If the final authorities still do not approve the entry of American cows, the company will start looking for more breeds of cows genetically similar to American cows.
"We are determined to introduce high-quality breeds of cows. Although australia is closer to us, the average daily milk production of cows in australia is only 25 liters, while American cows can reach a potential of up to 40 liters, with an average milk production of 30-35 liters."
He also pointed out that he hopes this matter can be resolved within 6 months in order to arrange the next transportation as soon as possible. However, if the opportunity is missed, the monsoon season from April to September, due to rough sea conditions, is not suitable for transporting live animals. There might be a delay of 1 year until the farms can start producing milk.
The budget case incurred an additional 7 million expenses for f & n.
The government announced several policies in the 2025 financial budget, including raising the tax on sugary drinks, increasing the minimum wage, and mandating foreign workers to contribute to the provident fund, which is expected to increase f & n's costs by nearly 7 million ringgit.
Lim Youhe explained at today's press conference that the company will try to absorb the tax on sugary drinks, therefore expecting an additional expenditure of 1.2 million ringgit.
Nevertheless, he emphasized that the F & N Group is actively improving formulas, striving to reduce sugar content, and only a few products will be subject to sugar tax.
Financial Director Zhang Yan Yao also pointed out that the policies of raising the minimum wage and requiring foreign workers to contribute to the provident fund are expected to affect 29% of the company's employees, leading to a labor cost increase of 5.4 million ringgit.
In the just-concluded 2024 fiscal year, F & N Group achieved an annual revenue of 5.246 billion ringgit, a year-on-year increase of 4.88%; net profit increased by 1.09%, earning 0.543 billion ringgit.
Enhancing automation, the Shah Alam factory operates 24 hours a day.
F & N Group held its performance briefing and factory tour for the first time at the Shah Alam factory, which is the first in Malaysia to use an Automated Storage and Retrieval System (ASRS) and is also the largest in scale.
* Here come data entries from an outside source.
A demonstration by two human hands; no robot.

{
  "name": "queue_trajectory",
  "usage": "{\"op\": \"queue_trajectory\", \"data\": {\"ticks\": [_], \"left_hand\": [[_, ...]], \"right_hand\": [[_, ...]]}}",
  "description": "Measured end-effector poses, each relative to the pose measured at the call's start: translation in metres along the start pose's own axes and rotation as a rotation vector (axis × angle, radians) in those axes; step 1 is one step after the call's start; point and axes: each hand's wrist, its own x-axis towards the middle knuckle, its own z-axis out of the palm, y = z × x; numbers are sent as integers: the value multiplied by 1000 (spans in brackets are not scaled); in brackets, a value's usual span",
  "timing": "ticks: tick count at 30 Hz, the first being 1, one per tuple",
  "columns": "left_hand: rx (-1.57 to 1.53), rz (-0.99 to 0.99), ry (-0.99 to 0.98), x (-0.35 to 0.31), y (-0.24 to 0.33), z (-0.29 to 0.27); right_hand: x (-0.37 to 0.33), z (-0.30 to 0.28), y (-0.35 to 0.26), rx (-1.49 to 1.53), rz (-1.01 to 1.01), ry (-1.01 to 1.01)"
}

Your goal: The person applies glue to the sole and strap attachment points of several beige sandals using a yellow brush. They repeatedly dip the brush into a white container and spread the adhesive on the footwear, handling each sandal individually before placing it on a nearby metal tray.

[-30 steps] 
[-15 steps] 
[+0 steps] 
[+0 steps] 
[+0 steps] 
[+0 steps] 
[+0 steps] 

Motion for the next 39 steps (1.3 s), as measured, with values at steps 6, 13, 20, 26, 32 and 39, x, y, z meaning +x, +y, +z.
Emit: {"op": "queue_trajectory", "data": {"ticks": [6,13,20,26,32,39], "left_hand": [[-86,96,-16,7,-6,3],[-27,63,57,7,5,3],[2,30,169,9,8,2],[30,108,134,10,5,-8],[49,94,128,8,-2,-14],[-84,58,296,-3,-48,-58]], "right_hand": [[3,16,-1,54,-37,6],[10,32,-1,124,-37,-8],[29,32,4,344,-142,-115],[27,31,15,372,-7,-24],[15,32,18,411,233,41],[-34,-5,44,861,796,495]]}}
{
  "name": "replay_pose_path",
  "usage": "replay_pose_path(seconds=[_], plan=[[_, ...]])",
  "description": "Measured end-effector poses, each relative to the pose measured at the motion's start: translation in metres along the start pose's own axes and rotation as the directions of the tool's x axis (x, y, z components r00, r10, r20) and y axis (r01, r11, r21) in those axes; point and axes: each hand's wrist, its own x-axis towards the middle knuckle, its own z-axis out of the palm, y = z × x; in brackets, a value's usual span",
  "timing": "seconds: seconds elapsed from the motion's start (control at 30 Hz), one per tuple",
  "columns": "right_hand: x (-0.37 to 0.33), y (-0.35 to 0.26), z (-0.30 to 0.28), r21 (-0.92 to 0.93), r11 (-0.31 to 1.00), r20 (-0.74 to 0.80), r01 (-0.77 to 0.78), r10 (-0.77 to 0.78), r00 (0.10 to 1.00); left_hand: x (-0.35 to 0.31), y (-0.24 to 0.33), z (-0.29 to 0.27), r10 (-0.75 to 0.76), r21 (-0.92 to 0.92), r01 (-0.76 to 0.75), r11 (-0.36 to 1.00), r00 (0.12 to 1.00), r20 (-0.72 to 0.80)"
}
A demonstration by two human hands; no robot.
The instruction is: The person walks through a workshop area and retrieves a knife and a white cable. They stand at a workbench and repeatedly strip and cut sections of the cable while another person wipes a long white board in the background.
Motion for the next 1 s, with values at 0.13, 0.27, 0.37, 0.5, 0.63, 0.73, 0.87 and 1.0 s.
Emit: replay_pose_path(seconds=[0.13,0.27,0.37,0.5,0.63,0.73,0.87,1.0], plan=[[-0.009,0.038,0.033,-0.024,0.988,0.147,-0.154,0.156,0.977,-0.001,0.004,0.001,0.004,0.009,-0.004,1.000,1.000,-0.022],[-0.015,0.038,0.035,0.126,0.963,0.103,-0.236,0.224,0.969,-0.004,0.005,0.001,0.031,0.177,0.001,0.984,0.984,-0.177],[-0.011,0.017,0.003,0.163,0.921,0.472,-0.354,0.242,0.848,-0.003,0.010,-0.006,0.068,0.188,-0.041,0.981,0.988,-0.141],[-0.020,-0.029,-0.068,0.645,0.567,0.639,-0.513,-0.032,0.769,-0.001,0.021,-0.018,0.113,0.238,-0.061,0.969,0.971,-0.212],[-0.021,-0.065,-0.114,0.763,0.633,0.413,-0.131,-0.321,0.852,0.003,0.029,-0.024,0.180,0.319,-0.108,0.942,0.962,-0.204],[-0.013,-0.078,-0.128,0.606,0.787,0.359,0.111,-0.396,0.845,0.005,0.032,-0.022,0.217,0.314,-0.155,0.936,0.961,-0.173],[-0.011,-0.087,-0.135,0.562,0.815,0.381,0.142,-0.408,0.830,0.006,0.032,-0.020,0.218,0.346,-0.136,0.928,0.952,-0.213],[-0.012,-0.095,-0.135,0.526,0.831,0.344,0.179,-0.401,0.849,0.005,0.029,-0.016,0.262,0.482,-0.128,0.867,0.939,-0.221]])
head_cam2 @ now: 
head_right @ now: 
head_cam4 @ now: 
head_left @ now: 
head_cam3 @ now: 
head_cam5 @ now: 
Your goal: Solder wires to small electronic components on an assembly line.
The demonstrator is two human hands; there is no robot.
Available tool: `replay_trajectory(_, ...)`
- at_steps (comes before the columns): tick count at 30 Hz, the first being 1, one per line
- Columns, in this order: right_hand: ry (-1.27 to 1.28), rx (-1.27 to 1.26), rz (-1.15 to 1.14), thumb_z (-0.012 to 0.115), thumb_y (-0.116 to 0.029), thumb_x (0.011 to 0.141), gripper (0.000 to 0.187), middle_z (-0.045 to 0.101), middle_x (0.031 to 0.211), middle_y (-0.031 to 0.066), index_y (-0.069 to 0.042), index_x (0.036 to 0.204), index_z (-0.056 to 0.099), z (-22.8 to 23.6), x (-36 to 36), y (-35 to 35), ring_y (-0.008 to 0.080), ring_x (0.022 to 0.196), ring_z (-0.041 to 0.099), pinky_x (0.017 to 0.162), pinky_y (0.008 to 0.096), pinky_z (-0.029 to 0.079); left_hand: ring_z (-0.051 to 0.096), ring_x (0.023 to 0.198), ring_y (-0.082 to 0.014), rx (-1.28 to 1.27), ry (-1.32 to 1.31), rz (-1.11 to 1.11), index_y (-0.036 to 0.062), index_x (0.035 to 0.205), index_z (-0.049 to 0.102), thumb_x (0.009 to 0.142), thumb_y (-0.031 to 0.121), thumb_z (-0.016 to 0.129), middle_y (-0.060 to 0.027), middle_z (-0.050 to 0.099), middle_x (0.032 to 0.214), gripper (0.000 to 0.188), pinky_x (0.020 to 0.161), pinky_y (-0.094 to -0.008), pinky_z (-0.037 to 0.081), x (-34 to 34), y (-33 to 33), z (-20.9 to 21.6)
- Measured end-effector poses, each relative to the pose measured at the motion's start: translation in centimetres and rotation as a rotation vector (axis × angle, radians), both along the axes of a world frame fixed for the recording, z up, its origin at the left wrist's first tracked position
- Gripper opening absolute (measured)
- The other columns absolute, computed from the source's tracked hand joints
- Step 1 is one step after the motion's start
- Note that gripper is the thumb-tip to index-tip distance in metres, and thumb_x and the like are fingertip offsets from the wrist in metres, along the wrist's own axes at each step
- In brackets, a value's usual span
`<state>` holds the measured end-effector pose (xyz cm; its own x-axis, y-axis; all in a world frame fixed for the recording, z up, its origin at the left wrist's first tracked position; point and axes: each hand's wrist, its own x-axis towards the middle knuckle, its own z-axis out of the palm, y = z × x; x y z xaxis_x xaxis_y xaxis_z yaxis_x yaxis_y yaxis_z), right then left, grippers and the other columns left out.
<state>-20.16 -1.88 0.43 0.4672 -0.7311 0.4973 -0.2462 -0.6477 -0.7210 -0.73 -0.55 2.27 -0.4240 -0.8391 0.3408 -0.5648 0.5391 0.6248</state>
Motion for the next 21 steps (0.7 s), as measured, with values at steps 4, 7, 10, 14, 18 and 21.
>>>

The entire warehouse facility has 0.05 million shelves, totaling 17 levels high. After obtaining items from the production department, no manual handling is required, the system will automatically record the shelf where the item belongs, and transport it automatically.
The company has a total of 14 production lines, producing 350 types of products. In addition to cold filling, there are also hot filling lines. All beverages will be filled into bottles immediately after being molded in plastic bottles to avoid contamination.
The cold filling line can produce 1000 bottles of beverages per minute, while the hot filling line has a slower production speed.
Currently, the factory runs 24 hours a day and operates 6 days a week.
Source: Nanyang Siang Pau
Disclaimer: This content is for reference and education purposes only and does not constitute any specific investment, investment strategy, or endorsement. Readers should bear any risks and responsibilities arising from reliance on this content. Before making any investment decisions, it is essential to conduct independent investigations and assessments and consult professionals when necessary. The author and relevant participants are not responsible for any losses or damages arising from the use of or reliance on the information contained in this article.